I'm holding out on what's behind "button number manual"... the rest of the webapp being slated to be revealed in a special way, just for you guys... I did tell you, after all, that graph pool comes together in a sensible way...
The vitals section hasn't really changed much, still reports the crucial info needed to know at a single glance what "state of charge" it's in, and the condenser temp thrown at the end of that because it was the best fit. It's used primarily to gauge thermal efficiency; deciphering such being more a black art than science really.
The decision system, as mentioned, was totally redone. My "score" idea was useful but I wasn't implementing it effectively to run on solar.
The score plot is still basically a set of weights and a balance, there's just less of them now, with most of the input being in the summing counterpart, "Pyro DSP". But before I go into that, a quick sentence or two about the remaining "score":
The two grey lines form the normal operation start and stop boundaries, start being on top. Green is an amplified and clipped version of "Pyro_Final_DSP" in the DSP plot. Black is a suppressed zero component representing the top 5% of battery SoC, and Red is the average of those two values. There's a third hidden value that never changes; it's the leftover remnants of the "user subjective" value... This is all delicate enough that for simplicity and expedience, I just tucked it away and hardcoded it in the software. This is what's responsible for the seemingly not-quite-average the astute eye might pick up on...

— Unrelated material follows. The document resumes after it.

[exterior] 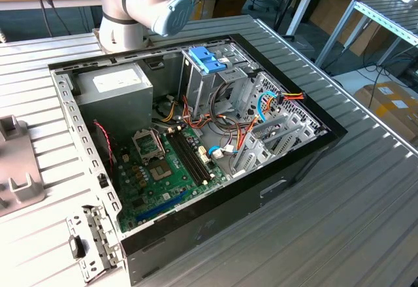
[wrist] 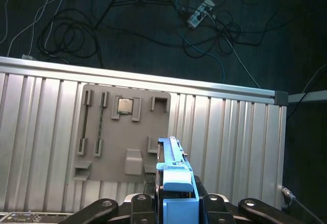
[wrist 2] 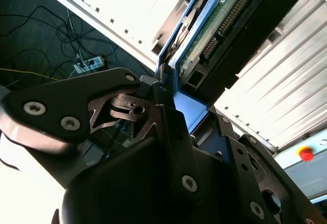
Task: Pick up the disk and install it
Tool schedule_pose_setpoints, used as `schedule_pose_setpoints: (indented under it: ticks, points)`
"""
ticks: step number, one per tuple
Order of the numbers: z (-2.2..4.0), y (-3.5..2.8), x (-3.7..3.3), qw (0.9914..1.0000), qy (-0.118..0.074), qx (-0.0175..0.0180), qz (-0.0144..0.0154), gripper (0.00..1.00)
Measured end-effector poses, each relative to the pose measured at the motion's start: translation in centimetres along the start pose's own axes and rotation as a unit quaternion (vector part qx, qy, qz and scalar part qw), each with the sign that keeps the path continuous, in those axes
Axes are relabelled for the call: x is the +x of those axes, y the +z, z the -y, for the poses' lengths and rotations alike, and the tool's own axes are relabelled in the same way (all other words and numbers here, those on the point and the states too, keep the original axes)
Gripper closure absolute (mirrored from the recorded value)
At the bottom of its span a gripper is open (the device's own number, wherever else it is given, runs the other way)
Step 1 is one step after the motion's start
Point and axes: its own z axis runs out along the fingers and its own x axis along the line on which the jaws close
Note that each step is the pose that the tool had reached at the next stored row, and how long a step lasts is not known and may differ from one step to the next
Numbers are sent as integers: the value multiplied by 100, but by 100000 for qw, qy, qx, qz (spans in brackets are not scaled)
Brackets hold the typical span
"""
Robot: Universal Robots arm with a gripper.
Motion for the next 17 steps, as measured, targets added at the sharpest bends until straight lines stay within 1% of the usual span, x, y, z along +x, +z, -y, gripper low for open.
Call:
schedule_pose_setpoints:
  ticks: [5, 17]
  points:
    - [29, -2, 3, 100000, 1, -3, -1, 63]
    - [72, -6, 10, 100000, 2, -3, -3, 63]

When red crosses the upper line, it initiates the compressor start sequence. Likewise, crossing the lower line shuts it down.
The source of the green line, the above mentioned "Pyranometer (DSP)" plot's final value, is somewhat complex in the way it's derived. First and foremost, the pyranometer is the basis of the entire signaling mechanism. This, in a nutshell, measures the available energy in the light hitting the panels, and while not a true pyro in the usual sense, it's close enough for all I needed it for, and that's strictly to cue the fridge. The light grey line ("Pyro_Raw") is the signal as the ADC sees it, and as you can see, can be very volatile. In order for this signal to be useful, it needs to be smoothed out somewhat, enter "Pyro_20_Min_Avg", in blue. This line is the "crystal ball" so to speak that attempts to give the algo a heads up about what the sky is likely to be doing next. It doesn't tell the future obviously, but uses the last 20 minutes (in 5 minute sample intervals) to pass trending light conditions to the decision system. This is a balance in the sense that if it's too short, the compressor cycles potentially unnecessarily, and if too long, can leave it running on battery, the primary condition the whole design is intended to avoid.

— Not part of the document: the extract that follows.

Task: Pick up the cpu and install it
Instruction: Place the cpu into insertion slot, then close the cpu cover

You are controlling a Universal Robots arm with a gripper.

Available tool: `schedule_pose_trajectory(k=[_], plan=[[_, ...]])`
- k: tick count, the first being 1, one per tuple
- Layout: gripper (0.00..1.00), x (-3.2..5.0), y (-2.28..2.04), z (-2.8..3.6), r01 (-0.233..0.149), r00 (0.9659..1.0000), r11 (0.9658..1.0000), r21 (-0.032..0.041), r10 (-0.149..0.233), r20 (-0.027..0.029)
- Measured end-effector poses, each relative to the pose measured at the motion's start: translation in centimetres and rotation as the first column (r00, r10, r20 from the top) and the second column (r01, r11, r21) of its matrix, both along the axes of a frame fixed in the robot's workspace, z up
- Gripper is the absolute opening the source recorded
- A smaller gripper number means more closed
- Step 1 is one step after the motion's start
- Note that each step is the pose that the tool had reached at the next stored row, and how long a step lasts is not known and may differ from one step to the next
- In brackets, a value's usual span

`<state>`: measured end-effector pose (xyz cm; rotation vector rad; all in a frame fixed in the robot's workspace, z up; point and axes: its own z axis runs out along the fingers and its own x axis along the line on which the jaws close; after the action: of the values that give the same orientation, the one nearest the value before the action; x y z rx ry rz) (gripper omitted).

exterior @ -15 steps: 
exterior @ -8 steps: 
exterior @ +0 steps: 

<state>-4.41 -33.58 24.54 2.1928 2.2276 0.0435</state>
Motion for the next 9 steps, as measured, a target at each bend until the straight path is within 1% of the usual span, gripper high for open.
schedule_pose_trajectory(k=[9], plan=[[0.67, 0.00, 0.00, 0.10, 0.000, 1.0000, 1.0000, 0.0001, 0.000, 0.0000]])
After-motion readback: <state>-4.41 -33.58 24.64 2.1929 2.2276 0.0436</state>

Next up is "Pyro_Boost", in green, which is kinda mislabeled, as it's function is to attempt to start the fridge early if the quality of the earliest light meets minimum criteria to do so. This is probably one of the most difficult entities to work out and set up... and only experimentation and observation over time with many different conditions presenting can properly configure it. This also isn't a static pulse. It is slid earlier and later based on a crucial but borrowed piece of code. Thanks goes out once again to Ross for helping me with this, math certainly isn't my strong suit and there's plenty of it going on in there. As mentioned earlier, this graph views primarily the summed weights, and this bump is added to the 20 minute average.

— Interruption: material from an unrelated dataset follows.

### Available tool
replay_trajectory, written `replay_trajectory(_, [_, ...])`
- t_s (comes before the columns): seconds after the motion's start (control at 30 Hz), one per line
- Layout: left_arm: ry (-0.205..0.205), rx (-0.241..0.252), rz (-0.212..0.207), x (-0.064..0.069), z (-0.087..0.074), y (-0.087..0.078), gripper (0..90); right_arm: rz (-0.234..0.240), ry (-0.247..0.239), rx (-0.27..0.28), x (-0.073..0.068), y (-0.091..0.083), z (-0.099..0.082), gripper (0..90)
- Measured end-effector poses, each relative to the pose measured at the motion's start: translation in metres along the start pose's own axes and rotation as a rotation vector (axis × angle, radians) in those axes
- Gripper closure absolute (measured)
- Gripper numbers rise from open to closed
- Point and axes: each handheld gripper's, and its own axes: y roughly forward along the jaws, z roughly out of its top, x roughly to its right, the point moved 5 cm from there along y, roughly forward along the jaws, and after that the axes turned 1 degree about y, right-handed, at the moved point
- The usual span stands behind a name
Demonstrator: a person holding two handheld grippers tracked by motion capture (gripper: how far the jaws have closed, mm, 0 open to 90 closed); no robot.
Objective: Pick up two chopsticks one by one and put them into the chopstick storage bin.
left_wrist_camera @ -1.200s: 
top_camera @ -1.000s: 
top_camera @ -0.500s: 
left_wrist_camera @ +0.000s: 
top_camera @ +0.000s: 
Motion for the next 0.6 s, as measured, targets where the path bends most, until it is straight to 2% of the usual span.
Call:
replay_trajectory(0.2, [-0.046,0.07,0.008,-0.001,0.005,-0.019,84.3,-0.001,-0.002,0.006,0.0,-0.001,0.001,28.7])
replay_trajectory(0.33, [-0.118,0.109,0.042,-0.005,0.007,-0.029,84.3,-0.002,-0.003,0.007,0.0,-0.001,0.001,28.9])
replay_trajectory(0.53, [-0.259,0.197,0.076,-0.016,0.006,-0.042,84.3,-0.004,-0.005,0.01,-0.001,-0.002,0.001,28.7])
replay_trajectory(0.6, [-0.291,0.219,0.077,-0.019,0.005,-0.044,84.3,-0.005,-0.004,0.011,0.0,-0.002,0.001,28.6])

The last piece of magic in this puzzle is the magenta line, "SoC_DSP". Again, somewhat misnamed, it's also somewhat of a redundant input. It's purpose, when combined with the other battery SoC (in the score plot), is to encourage it to stay running when the battery has been recovered. The two weights serve slightly different purposes. This value effectively increases the perceived available energy, while the other is used primarily to keep the compressor running until it actually IS running on battery. This is essentially the boost pulse's counterpart for extending operation until the last available light of the day is gone.
As previously mentioned, all of the major features of the algo are visible in these two plots for today. The Boolean plots above the two control plots represent the various states of different aspects of the rest of the system. There's a lot happening there, but the keys that I'd like to really like to point out are the "Truck_Running" and "Fridge_Emergent"... the others are either low/no relevance to the fridge, or are fairly self explanatory.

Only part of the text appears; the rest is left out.